– Понимаете, дело не в том, что «мне нужна публика». Это тонкий момент. Если «мне нужна публика» – это значит, я постоянно нуждаюсь в том, чтобы мне кто-то все время аплодировал, для удовлетворения своей гордыни и амбиций. Нуждаюсь в такой банальной подзарядке. Нет, дело не в этом. Просто есть такие периоды, когда действительно нужно побыть одному – всем людям, не только мне. Возможность сделать паузу, переключиться в другой режим существования – она категорически обязательна для кого угодно. Дело не в том, что мне нужна публика или публике нужен я. Просто я прошел какой-то путь, исправил какие-то свои ошибки, завершил этап и оказался в другой ситуации. В которой, в частности, между мной и другими людьми возникает просто другой тип контакта.
В принципе, в какой-то момент любому человеку кажется, что все осточертело, что все не так, что рельсы, по которым он едет, никуда не приведут. Что от всего этого тошнит. Но, конечно, многие продолжают по ним ехать – потому что больше ничего не умеют, потому что за это хорошо платят, потому что есть дети, жена, имущество. Семья, которая вызывает одно только желание – повеситься. Все эти вещи надо не бояться ломать. К сожалению, это больно. Главное – не делать больно другим людям. К сожалению, без этого тоже иногда не получается. Но зато возникает новая конфигурация, новые горизонты. И это всегда гораздо продуктивней для всех.
– То есть рельсы у вас те же, но едете вы по ним с другим чувством?
– Ну, мы неизбежно ездим по рельсам – до тех пор пока каждый из нас не достигает окончательного просветления. Это называется «карма». И с этим ничего нельзя поделать. Наши кармические оковы все равно тянут нас назад или вбок, мы все равно оказываемся в колее, которая нам чем-то не нравится, – надо это просто отслеживать.
– А ваш переезд в Нью-Йорк – это была в каком-то смысле творческая эмиграция?
– В принципе, да. Возникли всякие интересные предложения, ну и, конечно, публика, и вообще музыкальная тусовка там замечательная. Там ведь есть люди, которые ходили еще на первые концерты Гласса и Райха. А после них несколько поколений уже выросло, и все они смешиваются в одних и тех же залах.
А здесь, ко всему прочему, меня страшно раздражали какие-то совершенно обыденные вещи… Ну, скажем, каждую ночь, часа в два или в три, под моим окном разгружают мусор – со страшным грохотом. Или вот реагенты под ногами. Все же знают, что они радиоактивны, что Москва и Московская область благодаря им превратились в Чернобыль. И никто ничего не делает. Мы просто живем в этом очаге поражения, и все. И это очень противно. Физически противно. Ощущение, что куда-то едешь в совершенно безнадежной колымаге. Бесполезно протестовать, что-то делать… Все превратилось в территорию безграничного распила. А мы просто бултыхаемся под ногами власть имущих. Мешаем им, возникаем, голос подаем. Все это очень мерзко. И у меня все как-то сложилось одно к одному.

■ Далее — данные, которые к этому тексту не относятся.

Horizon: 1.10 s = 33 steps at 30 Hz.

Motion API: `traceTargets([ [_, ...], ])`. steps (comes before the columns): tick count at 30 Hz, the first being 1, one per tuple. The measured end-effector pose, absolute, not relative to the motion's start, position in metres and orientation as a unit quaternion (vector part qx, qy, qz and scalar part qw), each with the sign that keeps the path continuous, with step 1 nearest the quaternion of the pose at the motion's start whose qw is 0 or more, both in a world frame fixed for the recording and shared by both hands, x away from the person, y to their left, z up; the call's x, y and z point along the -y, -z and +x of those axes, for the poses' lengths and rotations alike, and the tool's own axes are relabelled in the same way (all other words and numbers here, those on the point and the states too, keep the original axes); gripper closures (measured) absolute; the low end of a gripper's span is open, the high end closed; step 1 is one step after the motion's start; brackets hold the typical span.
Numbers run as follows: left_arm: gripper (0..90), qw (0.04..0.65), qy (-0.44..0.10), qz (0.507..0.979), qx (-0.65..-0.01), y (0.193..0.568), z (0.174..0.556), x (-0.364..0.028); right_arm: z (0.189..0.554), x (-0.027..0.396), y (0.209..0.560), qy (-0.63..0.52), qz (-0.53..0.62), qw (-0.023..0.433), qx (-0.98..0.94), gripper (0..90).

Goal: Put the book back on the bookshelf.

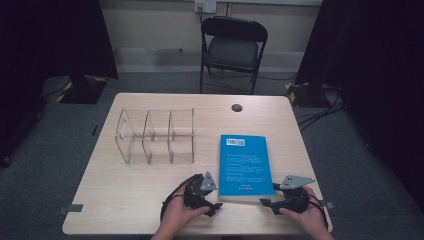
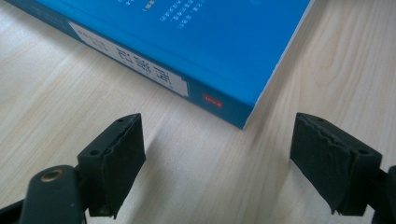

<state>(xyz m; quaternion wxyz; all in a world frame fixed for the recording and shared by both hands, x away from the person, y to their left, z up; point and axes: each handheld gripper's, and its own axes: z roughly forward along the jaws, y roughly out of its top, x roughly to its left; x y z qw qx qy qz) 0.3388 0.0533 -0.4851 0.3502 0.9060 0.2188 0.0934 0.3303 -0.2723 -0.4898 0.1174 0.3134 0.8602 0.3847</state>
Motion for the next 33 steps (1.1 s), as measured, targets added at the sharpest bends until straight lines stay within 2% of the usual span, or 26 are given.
traceTargets([
  [18, 17.5, 0.361, -0.094, 0.902, -0.218, 0.4845, 0.3368, -0.054, 0.3236, 0.2669, 0.4978, -0.375, 0.314, 0.137, -0.861, 21.2],
  [22, 17.6, 0.366, -0.093, 0.901, -0.211, 0.4852, 0.3363, -0.0505, 0.3231, 0.267, 0.4979, -0.377, 0.323, 0.143, -0.856, 25.3],
  [33, 17.6, 0.368, -0.092, 0.901, -0.212, 0.4845, 0.3368, -0.0493, 0.3237, 0.2663, 0.4957, -0.369, 0.326, 0.143, -0.859, 26.3],
])
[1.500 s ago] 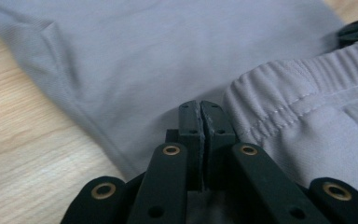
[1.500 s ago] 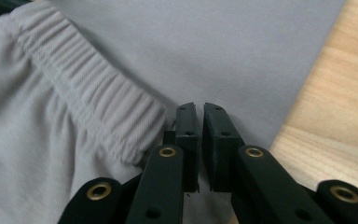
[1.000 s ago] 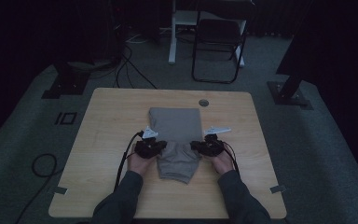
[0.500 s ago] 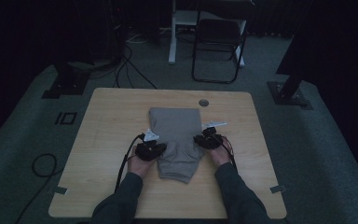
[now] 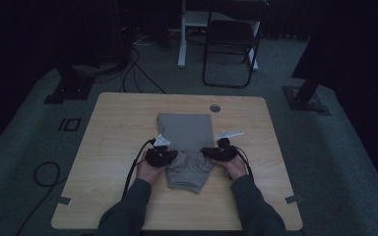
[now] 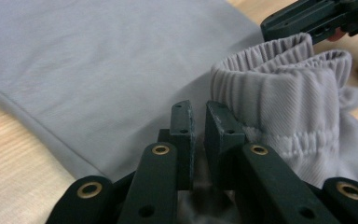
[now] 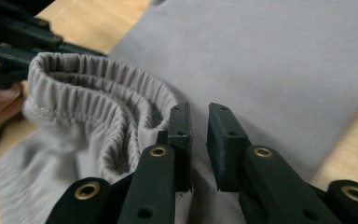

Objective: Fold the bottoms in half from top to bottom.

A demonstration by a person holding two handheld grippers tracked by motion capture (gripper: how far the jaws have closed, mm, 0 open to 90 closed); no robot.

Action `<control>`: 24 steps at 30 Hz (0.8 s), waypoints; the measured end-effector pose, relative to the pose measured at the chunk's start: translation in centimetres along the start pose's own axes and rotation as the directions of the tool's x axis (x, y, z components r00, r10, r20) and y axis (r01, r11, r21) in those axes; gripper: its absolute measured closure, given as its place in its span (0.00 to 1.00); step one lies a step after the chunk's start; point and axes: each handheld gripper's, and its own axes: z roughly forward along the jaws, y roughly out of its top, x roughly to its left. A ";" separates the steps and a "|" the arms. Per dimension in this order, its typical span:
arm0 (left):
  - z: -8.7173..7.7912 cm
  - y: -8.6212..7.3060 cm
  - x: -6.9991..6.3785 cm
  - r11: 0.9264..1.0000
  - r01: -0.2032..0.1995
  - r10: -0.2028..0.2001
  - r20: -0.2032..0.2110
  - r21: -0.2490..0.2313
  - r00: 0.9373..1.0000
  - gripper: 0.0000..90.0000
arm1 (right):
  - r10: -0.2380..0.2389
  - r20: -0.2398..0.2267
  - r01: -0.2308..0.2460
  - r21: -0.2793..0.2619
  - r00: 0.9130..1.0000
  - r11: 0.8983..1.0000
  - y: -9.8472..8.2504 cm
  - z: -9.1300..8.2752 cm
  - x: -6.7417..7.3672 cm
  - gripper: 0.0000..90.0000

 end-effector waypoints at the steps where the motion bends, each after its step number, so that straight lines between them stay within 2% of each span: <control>1: -0.2 -0.1 -0.2 1.000 -0.004 0.004 0.007 -0.002 1.000 0.90 | -0.010 -0.006 0.010 0.000 1.000 1.000 -0.2 -0.2 0.3 0.89; 5: -0.8 -0.8 -0.8 1.000 -0.021 0.022 0.028 -0.002 0.999 0.89 | -0.063 -0.052 0.064 0.012 0.997 0.998 -1.0 -1.0 1.6 0.87; 8: -1.1 -1.3 -1.1 0.999 -0.033 0.033 0.038 0.006 0.999 0.89 | -0.122 -0.085 0.125 0.032 0.989 0.992 -1.3 -1.3 2.6 0.84; 9: -1.1 -1.3 -1.3 0.999 -0.036 0.036 0.038 0.005 0.999 0.88 | -0.134 -0.081 0.137 0.028 0.988 0.990 -1.3 -1.4 2.8 0.83; 12: -1.1 -1.2 -1.5 0.999 -0.040 0.040 0.026 0.008 0.999 0.86 | -0.136 -0.047 0.136 0.007 0.990 0.991 -0.8 -1.3 3.3 0.83; 14: -1.0 -1.2 -1.8 0.999 -0.049 0.049 0.036 0.015 0.998 0.86 | -0.132 -0.062 0.132 -0.006 0.989 0.991 -0.6 -1.2 3.8 0.83; 15: -0.9 -1.3 -2.1 0.998 -0.061 0.060 0.034 0.028 0.998 0.86 | -0.145 -0.072 0.145 -0.009 0.987 0.989 -0.6 -1.0 4.2 0.83; 18: -0.3 -1.9 -2.6 0.993 -0.090 0.087 0.035 0.080 0.996 0.86 | -0.201 -0.085 0.204 0.029 0.976 0.979 -1.1 -0.3 5.6 0.84; 22: -0.3 -2.2 -2.6 0.994 -0.083 0.081 0.037 0.068 0.996 0.84 | -0.266 -0.090 0.276 0.111 0.960 0.955 -2.5 0.7 6.8 0.84; 24: -0.3 -1.9 -2.4 0.994 -0.086 0.085 0.021 0.059 0.996 0.83 | -0.271 -0.081 0.279 0.108 0.959 0.954 -2.6 0.7 6.8 0.83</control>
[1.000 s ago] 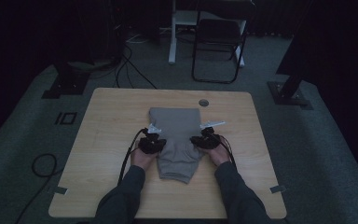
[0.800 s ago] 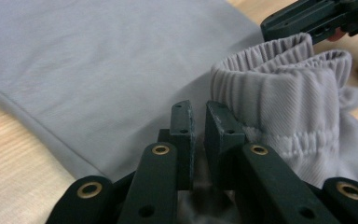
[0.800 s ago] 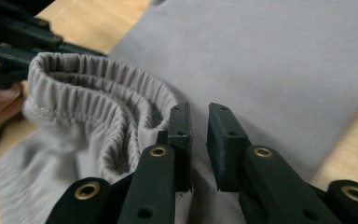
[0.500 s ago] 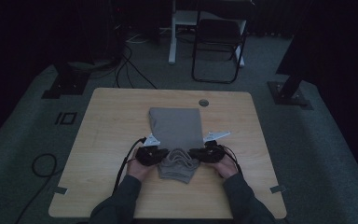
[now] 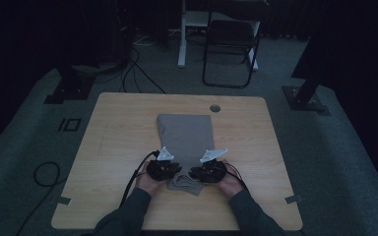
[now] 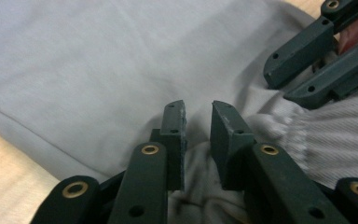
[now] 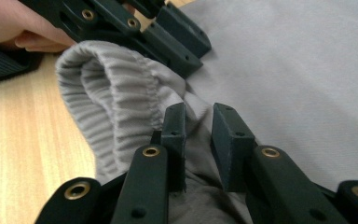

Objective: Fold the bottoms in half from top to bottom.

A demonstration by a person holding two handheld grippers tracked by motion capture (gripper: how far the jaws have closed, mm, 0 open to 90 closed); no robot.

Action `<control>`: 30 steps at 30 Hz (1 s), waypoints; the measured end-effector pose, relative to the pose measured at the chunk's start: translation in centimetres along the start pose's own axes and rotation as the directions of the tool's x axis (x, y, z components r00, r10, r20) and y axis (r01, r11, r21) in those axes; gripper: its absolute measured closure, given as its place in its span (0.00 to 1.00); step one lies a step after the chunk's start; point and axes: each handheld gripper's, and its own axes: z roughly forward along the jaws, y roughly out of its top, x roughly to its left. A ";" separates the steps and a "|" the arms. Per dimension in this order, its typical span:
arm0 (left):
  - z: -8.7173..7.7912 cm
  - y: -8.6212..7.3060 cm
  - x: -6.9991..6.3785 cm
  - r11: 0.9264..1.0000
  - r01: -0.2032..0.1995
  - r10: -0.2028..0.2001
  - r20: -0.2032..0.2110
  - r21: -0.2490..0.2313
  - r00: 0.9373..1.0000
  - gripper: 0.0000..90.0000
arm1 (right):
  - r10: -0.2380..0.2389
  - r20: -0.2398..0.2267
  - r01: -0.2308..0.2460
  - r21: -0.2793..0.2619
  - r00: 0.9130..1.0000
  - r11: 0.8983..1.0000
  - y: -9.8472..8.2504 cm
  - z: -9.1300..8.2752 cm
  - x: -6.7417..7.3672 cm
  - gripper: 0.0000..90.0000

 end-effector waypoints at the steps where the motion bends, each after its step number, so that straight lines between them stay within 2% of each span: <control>1: 0.0 0.1 0.2 1.000 0.003 -0.003 -0.010 -0.004 1.000 0.82 | 0.005 0.007 -0.005 -0.010 1.000 1.000 0.1 -0.1 -0.2 0.82; 4: 0.1 0.6 1.0 1.000 0.016 -0.018 -0.056 -0.022 0.998 0.80 | 0.019 0.065 -0.017 -0.044 0.998 0.999 0.7 -0.6 -1.1 0.80; 6: 0.3 1.0 1.7 0.999 0.033 -0.036 -0.087 -0.033 0.996 0.79 | 0.038 0.123 -0.031 -0.062 0.992 0.998 1.0 -0.7 -2.2 0.77; 8: 0.6 1.5 2.5 0.998 0.047 -0.051 -0.115 -0.042 0.992 0.78 | 0.067 0.177 -0.054 -0.076 0.982 0.996 1.3 -0.5 -3.4 0.75; 11: 1.2 2.1 3.6 0.998 0.046 -0.052 -0.161 -0.042 0.986 0.77 | 0.114 0.239 -0.092 -0.100 0.964 0.991 1.8 -0.2 -5.0 0.71; 16: 2.1 3.1 5.1 0.996 0.071 -0.080 -0.207 -0.053 0.975 0.73 | 0.135 0.313 -0.107 -0.107 0.940 0.989 2.7 0.6 -6.8 0.66; 19: 2.6 3.5 5.8 0.994 0.094 -0.105 -0.232 -0.059 0.967 0.73 | 0.153 0.350 -0.123 -0.108 0.924 0.987 3.1 1.1 -7.7 0.65; 24: 3.3 3.9 6.9 0.991 0.121 -0.131 -0.276 -0.054 0.952 0.72 | 0.170 0.388 -0.141 -0.102 0.906 0.985 3.3 1.8 -8.7 0.64; 27: 3.5 3.8 7.4 0.989 0.141 -0.150 -0.280 -0.050 0.948 0.72 | 0.187 0.394 -0.162 -0.096 0.900 0.982 3.2 2.2 -9.2 0.63; 30: 3.6 3.7 7.5 0.989 0.139 -0.145 -0.275 -0.042 0.950 0.71 | 0.195 0.393 -0.173 -0.091 0.899 0.981 3.0 2.5 -9.5 0.63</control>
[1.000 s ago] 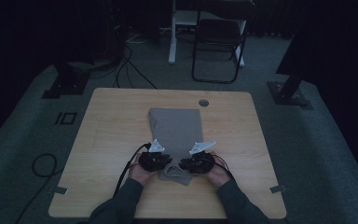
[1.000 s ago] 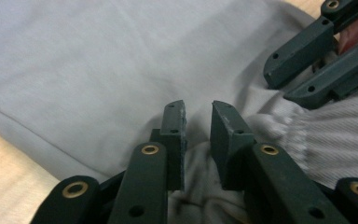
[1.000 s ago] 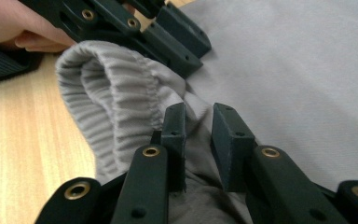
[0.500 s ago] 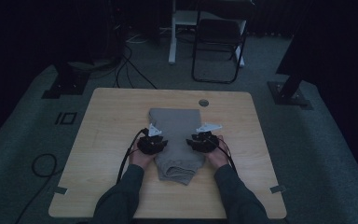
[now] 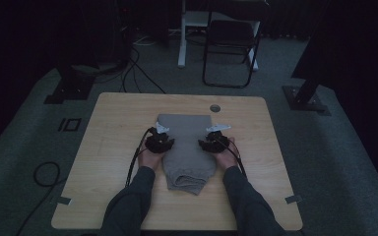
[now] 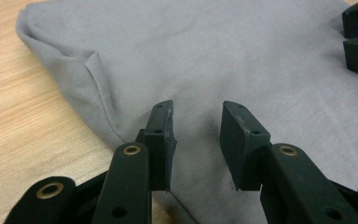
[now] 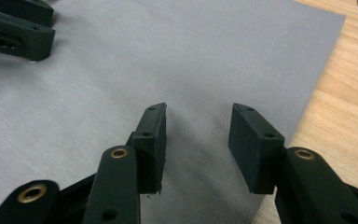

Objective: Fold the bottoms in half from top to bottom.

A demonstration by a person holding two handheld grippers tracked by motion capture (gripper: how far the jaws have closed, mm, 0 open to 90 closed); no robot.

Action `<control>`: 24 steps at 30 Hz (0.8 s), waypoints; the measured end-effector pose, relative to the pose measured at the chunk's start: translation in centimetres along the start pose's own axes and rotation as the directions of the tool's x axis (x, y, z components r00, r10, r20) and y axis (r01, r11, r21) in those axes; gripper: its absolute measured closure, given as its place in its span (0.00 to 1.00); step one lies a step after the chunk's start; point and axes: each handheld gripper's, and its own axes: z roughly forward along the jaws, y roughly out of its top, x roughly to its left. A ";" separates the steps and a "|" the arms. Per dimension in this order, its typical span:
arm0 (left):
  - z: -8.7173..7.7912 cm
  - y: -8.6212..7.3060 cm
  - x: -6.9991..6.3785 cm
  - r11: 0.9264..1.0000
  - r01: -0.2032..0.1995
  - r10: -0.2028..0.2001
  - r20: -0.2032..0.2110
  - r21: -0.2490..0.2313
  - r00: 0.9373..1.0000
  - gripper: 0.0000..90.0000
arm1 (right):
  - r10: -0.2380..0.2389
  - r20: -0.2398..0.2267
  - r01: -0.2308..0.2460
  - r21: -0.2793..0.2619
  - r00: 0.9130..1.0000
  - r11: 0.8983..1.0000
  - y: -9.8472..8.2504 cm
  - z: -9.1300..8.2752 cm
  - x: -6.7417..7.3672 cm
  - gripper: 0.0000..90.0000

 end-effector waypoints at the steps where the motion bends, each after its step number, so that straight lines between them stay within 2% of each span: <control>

Но, как ни странно, творческие процессы от этого зависят мало – более того, как у нас в стране часто бывает, они идут совершенно вопреки тому, что происходит вокруг. И вот сейчас как раз я ощущаю тут удивительное движение энергии. Очень продуктивное. Я чувствую, что здесь и сейчас я могу сделать для себя и других что-то очень правильное и нужное. Здесь стало страшно интересно. В общем, у меня как-то все в жизни уравновесилось: я живу там, живу здесь, езжу туда-сюда. Вся эта тема как-то утратила остроту.
– Я могу только отметить, что свою старую музыку вы сейчас на концертах играете совсем по-другому. В записи она у вас всегда была совершенно бесстрастная, такая по-хорошему отмороженная. А на московских концертах вы все, даже заставки к энтэвэшным телепередачам играли как раз неожиданно эмоционально.
– Это хорошее замечание. Я ведь учился в Гнесинке, потом в Консерватории, и нас всегда учили, что музыка должна что-то такое выражать. И я в какой-то момент стал принципиально стараться играть и сочинять демонстративно бесстрастно. Ну, если понимать под словом «страсть» эмоции, из которых состоит вся наша чувственная жизнь. Не то чтобы сейчас я ими внезапно заинтересовался. Они по-прежнему не заслуживают того, чтобы из них состояла музыка. Это все поверхностные вещи. Если болтаться на этой эмоциональной ряби, то получится просто стандартное исполнение, и все. А есть вещи куда более тонкие и глубокие, и человек способен сделать так, чтобы все эти поверхностные эмоции им подчинялись. В общем, я тогда сознательно ушел на дно, туда, где эта эмоциональная болтанка не слышна, ее просто нет. А сейчас вынырнул.